Subhanallah, Seribu Relawan Bela Tauhid Penuhi Jalanan Tarakan

RedaksiRedaksi - Jumat | 02 November 2018 WIB
judul]
FOTO : NEWSTARA / ISTIMEWA
Aksi bela kalimat Tauhid memenuhi jalan Yos Sudarso Tarakan, Jumat (02/11/2018). (Foto:Juliansyah)

Newstara.com TARAKAN - Pembakaran bendera bertuliskan kalimat tauhid yang terjadi beberapa waktu lalu oleh sejumlah oknum dan menjadi viral di media sosial, membuat umat Islam hampir diseluruh pelosok negeri merasa kesal. Begitupula dengan masyarakat di Kota Tarakan, yang melakukan long march untuk mengutuk aksi pembakaran tersebut.

Sekitar seribuan massa bergerak dari Masjid Al Ma'arif dan berakhir di perempatan Grand Tarakan Mall pada Jumat siang, (02/11/2018) di sepanjang jalan Yos Sudarso Tarakan. Aksi tersebut dimulai sejak pukul 13.20 Wita dan berakhir dengan damai sebelum memasuki waktu Sholat Azhar. Sejumlah massa juga membawa atribut berupa bendera, syal hingga topi yang berlafadz kalimat "La Illaha Illallah Muhammad Rasulullah" dalam tulisan Arab.

"Massa kita estimasikan tadi sekitar seribuan mas, dan kita tidak ada perwakilan dari ormas manapun, ini murni semua masyarakat yang mersa terpanggil dan membela Islam," tutur Ismail Ali, Kordinator Aksi Bela Tauhid pada Jumat sore, (02/11/2018).

Massa menuntut agar Polisi menangkap oknum yang membakar kalimat tauhid dan menghukum seberat-beratnya agar tidak terjadi lagi kasus yang sama di Tanah Air. 

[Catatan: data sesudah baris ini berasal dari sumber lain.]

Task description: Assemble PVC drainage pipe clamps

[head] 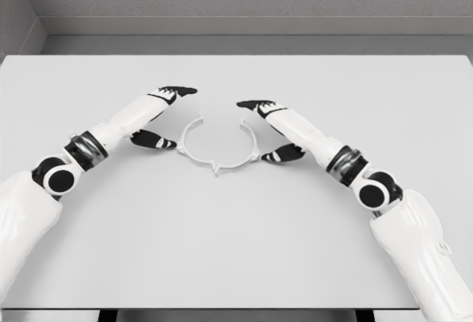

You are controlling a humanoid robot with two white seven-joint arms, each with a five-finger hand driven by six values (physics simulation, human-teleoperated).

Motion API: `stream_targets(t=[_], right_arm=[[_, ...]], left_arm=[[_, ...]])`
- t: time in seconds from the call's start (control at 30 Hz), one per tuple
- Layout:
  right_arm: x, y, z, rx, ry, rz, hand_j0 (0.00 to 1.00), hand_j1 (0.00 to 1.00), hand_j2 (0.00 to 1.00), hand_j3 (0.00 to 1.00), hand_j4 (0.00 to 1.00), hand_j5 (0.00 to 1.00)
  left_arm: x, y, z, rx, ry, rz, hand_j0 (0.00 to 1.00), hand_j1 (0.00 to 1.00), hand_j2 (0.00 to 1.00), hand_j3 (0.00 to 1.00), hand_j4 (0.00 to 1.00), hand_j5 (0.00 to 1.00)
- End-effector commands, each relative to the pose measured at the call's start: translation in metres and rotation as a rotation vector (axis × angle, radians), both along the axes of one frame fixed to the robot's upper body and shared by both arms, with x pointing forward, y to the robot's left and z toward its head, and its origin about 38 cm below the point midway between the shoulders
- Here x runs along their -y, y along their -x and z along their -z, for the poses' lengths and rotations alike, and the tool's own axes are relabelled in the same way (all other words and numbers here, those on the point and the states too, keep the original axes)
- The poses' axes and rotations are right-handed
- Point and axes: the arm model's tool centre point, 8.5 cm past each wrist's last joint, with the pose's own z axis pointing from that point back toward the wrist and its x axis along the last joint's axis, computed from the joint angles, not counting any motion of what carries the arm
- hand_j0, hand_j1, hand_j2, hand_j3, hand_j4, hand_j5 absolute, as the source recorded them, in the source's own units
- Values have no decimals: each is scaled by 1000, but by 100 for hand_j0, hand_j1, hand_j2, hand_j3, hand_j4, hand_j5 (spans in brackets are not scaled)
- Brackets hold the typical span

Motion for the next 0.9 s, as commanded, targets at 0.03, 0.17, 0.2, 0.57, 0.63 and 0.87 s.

"Kami juga ingin menunjukkan kepada masyarakat bahwa tulisan 'La Illaha Illallah Muhammad Rasulullah' itu bukan milik salah satu ormas tertentu, namun itu kalimat umat muslim Indonesia, milik umat muslim dunia, saat kalimat itu dibakar maka kami sebagai muslim tidak tinggal diam, karena jiwanya ikut terbakar,"tuturnya. 

"Tuntutan ketiga yakni aksi tersebut menjadi sebuah syiar sebagai pemersatu Indonesia dan khususnya Kota Tarakan, dan saya berpesan bahwa di negara Indonesia apapun ormas mu, apapun sukumu, tidak masalah. Namun jangan membenci umat Islam, karena kami bersatu dalam kalimat "La Illaha Illallah Muhammad Rasulullah'," tutupnya.